In Research Assistant Professor Margaret Hicken’s lab at the University of Michigan, the word vigilance takes on a new meaning —  as in, the stress associated with carrying the burden of one’s race whenever one walks out the door. Through her research and findings, Hicken said she has associated this vigilance with unhealthy habits that could be contributing to obesity among marginalized communities.

“Vigilance is a lay word; it’s just part of our regular vocabulary,” Hicken said. “But the way I use it that it’s the anticipatory stress or the worry-related stress about structural and cultural racism. So it’s not about discrimination or about one person being mean to another person. I’m talking about the stereotypes that we hold of marginalized groups, and then the actions that we take as a society to marginalize different racial groups.”

She further emphasized how marginalized groups must take extra care in the way they present themselves to the public due to societal stigmas —  a repetitive cycle of actions which weighs heavily upon the individual forced to practice such vigilance. 

“That burden of not being seen as an individual but being just seen as a member of your race — I argue that that results in people of those marginalized groups, like Black Americans, having to be careful about what they say, be careful about how they dress and appear, and take care of where they go and how they socialize, and just kind of prepare themselves on a daily basis for things that might or might not happen,” she said. “And that’s what I call vigilance.”

Hicken said she studied the effects this type of vigilance can have on individuals and has found, particularly for Black women, this vigilance can lead to unhealthy eating habits and associated weight gain.

“I had been reading things on how obesity, especially the kind that is really related to poor health which is the kind around your waistline, the ‘apple shape,’ can be related to stress,” Hicken said. “So not only can chronic stress change your metabolism so you start to deposit fat around your organs, but then also that stress can result in eating behaviors, because what we call comfort foods that are high end in fat or sugar can release these chemicals in our brains that make us feel better. ”

Hicken said she focused her study on women because women are much more prone to weight gain and obesity based on stress according to her own research.
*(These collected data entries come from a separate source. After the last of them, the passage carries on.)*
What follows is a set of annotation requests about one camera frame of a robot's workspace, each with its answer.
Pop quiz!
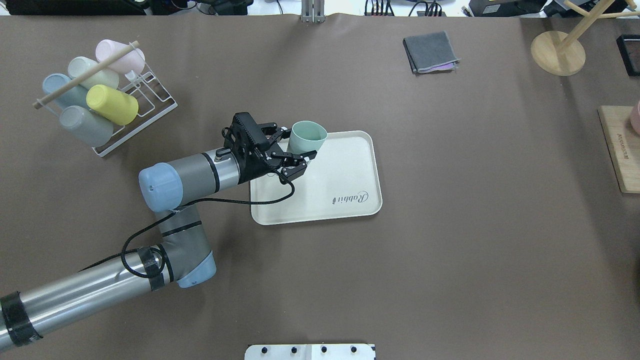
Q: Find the black box at edge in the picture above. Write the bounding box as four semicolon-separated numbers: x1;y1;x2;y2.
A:
616;34;640;76

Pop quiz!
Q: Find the folded grey cloth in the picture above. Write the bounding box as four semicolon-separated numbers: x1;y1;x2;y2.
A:
402;30;460;75

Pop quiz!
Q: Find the white mounting plate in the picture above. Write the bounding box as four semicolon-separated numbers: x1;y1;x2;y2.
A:
244;342;377;360

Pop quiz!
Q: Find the cream white cup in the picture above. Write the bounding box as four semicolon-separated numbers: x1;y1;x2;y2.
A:
67;56;121;92

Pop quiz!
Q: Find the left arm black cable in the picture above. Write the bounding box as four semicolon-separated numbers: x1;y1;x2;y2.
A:
79;170;296;280

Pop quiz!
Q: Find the pink cup on board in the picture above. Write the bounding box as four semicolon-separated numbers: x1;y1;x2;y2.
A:
630;100;640;135

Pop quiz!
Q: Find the metal camera post bracket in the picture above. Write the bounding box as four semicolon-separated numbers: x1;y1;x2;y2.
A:
301;0;326;24

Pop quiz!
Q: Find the wooden board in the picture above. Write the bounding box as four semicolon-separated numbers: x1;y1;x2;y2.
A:
598;105;640;194

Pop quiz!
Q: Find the grey cup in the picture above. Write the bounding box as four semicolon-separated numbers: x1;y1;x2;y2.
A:
58;105;114;148

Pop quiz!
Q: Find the white wire cup rack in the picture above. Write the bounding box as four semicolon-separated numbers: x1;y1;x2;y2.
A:
93;64;178;158

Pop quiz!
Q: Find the wooden mug tree stand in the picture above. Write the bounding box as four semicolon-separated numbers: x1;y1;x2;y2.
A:
530;0;640;76

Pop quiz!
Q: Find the green cup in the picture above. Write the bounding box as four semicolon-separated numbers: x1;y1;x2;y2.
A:
286;120;329;154

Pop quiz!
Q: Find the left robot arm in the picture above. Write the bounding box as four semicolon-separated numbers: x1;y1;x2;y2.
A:
1;113;327;351

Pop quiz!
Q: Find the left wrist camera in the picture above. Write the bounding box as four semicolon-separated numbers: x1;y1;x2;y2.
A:
222;112;278;160

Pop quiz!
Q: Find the yellow cup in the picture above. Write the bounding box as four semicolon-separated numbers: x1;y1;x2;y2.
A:
86;84;139;126

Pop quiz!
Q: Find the light blue cup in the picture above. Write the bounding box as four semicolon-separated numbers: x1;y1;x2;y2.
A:
42;73;90;112

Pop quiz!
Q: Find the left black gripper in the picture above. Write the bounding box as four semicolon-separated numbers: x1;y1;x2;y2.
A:
232;122;318;185

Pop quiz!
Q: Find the cream rabbit tray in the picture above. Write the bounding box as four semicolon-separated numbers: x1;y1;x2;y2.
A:
250;130;383;226
She found that while white women also have to deal with discrimination rooted in sexism, they do not encounter forms of vigilance compounded by race and identity. 

“Discrimination might be important for Black women, but if we start to really account for vigilance, then that becomes what is important,” Hicken said. “On the other hand, for white women vigilance does not matter, it’s not related to health at all, and really it’s about discrimination, and the difference between these two is that vigilance is about the burden of your race, and discrimination is about this person was mean to me, or this person treated me unfairly in my day to day life, and that’s really the difference.”

Lindsey Burnside, a research associate at the Institute for Social Research, has been working with Hicken since she was undergraduate at the University.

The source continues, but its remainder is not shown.